Discovered in early 1980s, IP3R proteins have been extensively studied by multiple research groups around the world. These studies clearly showed that this protein does a lot of work in the human body. “Overall, IP3Rs are capable of decoding a variety of cellular stimuli, such as light, hormones, neurotransmitters, growth factor, etc., into markedly different cellular actions, ranging from contraction to secretion, from proliferation to cell death. Our ability to learn and memorize also depends on this protein function,” Serysheva explained. “However, it is not clear how it works and what is the molecular basis for its signal detection and calcium transport”.

In order to reveal the 3D structure of IP3R, Serysheva and her colleagues utilized cryo-EM. Invented in the mid 1970s, cryo-EM technology initially evolved slowly and took a giant leap a few years ago due dramatic technical advances in both instrumentation and image processing software. Today, cryo-EM is capable of generating 3D structures of individual proteins and complexes of great biological relevance at the atomic level.
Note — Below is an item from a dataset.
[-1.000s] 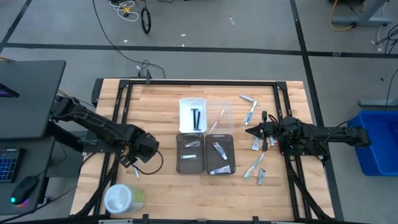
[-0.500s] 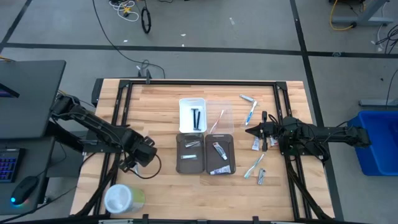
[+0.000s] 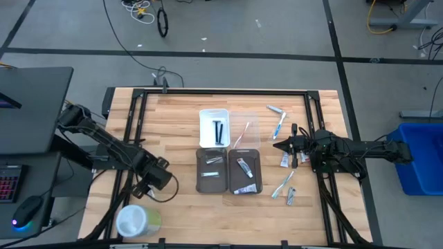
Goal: Pick & Place Travel size toiletries
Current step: Put the blue toothbrush into the transparent bin
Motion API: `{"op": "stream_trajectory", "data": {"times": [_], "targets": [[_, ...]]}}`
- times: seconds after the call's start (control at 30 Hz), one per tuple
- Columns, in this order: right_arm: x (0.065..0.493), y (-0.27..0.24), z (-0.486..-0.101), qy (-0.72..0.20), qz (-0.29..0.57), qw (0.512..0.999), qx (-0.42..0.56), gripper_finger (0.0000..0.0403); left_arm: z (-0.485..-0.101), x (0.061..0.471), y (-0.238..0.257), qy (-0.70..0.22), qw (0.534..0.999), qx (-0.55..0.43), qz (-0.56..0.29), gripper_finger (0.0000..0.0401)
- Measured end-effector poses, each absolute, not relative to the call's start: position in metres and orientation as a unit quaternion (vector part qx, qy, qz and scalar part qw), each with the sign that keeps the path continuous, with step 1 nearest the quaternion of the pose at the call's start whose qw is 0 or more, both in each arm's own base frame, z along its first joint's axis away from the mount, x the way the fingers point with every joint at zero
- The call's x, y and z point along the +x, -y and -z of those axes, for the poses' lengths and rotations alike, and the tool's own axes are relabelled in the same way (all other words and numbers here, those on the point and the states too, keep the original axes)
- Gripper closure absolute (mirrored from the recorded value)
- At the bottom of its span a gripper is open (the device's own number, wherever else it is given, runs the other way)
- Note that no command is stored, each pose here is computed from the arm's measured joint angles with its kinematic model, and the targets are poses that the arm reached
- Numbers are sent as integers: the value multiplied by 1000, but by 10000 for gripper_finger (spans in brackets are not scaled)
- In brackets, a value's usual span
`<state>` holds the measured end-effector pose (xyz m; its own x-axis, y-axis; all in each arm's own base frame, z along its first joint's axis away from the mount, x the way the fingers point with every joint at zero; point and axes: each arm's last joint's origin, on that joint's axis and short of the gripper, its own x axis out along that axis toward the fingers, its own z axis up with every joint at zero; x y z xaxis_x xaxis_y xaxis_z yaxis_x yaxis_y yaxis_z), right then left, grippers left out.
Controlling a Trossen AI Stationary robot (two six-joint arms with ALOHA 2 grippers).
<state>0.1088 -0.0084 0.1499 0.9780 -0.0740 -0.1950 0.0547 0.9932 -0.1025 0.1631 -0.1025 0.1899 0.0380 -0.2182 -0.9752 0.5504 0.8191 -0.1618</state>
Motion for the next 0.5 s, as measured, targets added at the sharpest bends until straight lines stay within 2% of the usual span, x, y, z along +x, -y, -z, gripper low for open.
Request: {"op": "stream_trajectory", "data": {"times": [0.27,0.5], "targets": [[109,8,-150,-100,32,993,-48,390,-177,157,123,-658,673,167,295,168],[109,8,-150,-100,33,993,-48,390,-162,157,132,-686,660,169,256,168]]}}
“By flash-freezing proteins in their natural environments, researchers can capture snapshots of thousands of biological molecules, not only to reveal how they are built, but also to create stop-action movies in order to understand how they carry out their work, ” said Mariah Baker, PhD, assistant professor of biochemistry and molecular biology.

“This approach has been applied in our latest study of IP3R published in Cell Research (Nature publishing Group), ‘Cryo-EM reveals ligand induced allostery underlying IP3R channel gating’,” said Guizhen Fan, PhD, a senior postdoctoral fellow in the Serysheva laboratory.
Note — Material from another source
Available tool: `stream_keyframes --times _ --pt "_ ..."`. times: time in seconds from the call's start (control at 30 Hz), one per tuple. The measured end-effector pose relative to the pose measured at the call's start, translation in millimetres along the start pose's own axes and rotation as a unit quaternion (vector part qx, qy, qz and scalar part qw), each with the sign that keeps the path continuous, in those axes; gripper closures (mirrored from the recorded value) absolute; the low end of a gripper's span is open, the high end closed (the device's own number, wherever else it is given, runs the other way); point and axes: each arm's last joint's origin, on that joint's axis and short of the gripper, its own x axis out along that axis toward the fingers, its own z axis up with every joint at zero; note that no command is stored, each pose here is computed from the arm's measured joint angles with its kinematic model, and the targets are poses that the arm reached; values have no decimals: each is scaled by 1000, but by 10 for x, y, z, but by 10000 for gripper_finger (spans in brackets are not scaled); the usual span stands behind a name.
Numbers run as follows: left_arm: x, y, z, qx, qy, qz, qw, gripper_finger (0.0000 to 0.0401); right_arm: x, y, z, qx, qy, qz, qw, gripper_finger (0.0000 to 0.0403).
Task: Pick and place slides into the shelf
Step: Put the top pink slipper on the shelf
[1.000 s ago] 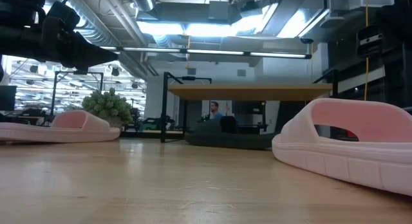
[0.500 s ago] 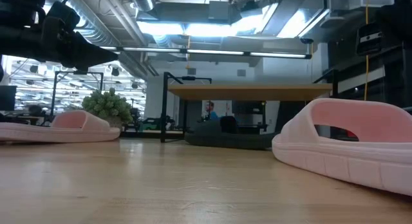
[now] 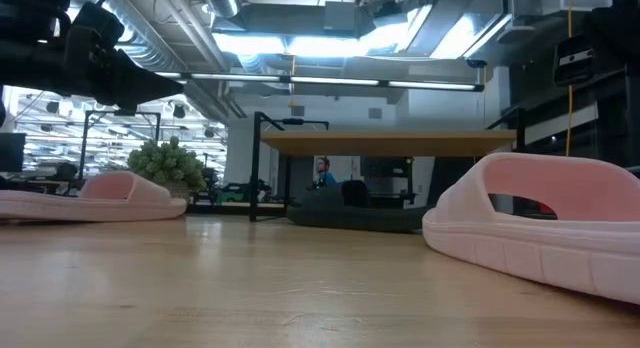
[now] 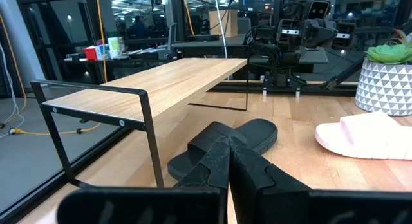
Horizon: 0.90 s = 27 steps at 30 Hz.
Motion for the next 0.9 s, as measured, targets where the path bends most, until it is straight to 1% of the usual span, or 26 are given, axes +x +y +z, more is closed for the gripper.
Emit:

“Our findings have moved the entire field of IP3R channel forward by uncovering the dynamic nature of the IP3R protein,” Baker said.

“Because of our research, we understand this protein better, structurally how it is arranged, and how the modules talk to each other,” Serysheva added. “This study broke longstanding concepts about structure-function of this ion channel.”

While the motivation for this study was rooted in basic science, the findings could have major translational implications given that IP3Rs may work as possible therapeutic targets to help people with neurodegenerative disorders such as Alzheimer’s and Parkinson’s diseases, Huntington disease, AIDS, and cancer, Serysheva said.

Despite their recent advances, Serysheva said there is still more work to be done on IP3Rs. “Now we want to look at it in cellular context, see what it does there and how it specifically interacts with its more than 100 binding partners. We would like to understand how these interactions are perturbed in a multiple disease states. Today, cryo-EM technology offers unprecedented imaging capabilities to address these questions,” she said.

Additional authors of the study, “Cryo-EM reveals ligand induced allostery underlying InsP3R channel gating” were Matthew Baker (Baylor College of Medicine), Zhao Wang (Baylor College of Medicine), Alexander Seryshev (UTHealth), and Steven Ludtke (Baylor College of Medicine).

The research was supported by grants from the National Institutes of Health (R01GM072804, R21AR063255, R21NS106968, R01GM080139, P41GM103832, American Heart Association (16GRNT2972000), Muscular Dystrophy Association (295138) and National Science Foundation (DBI-1356306).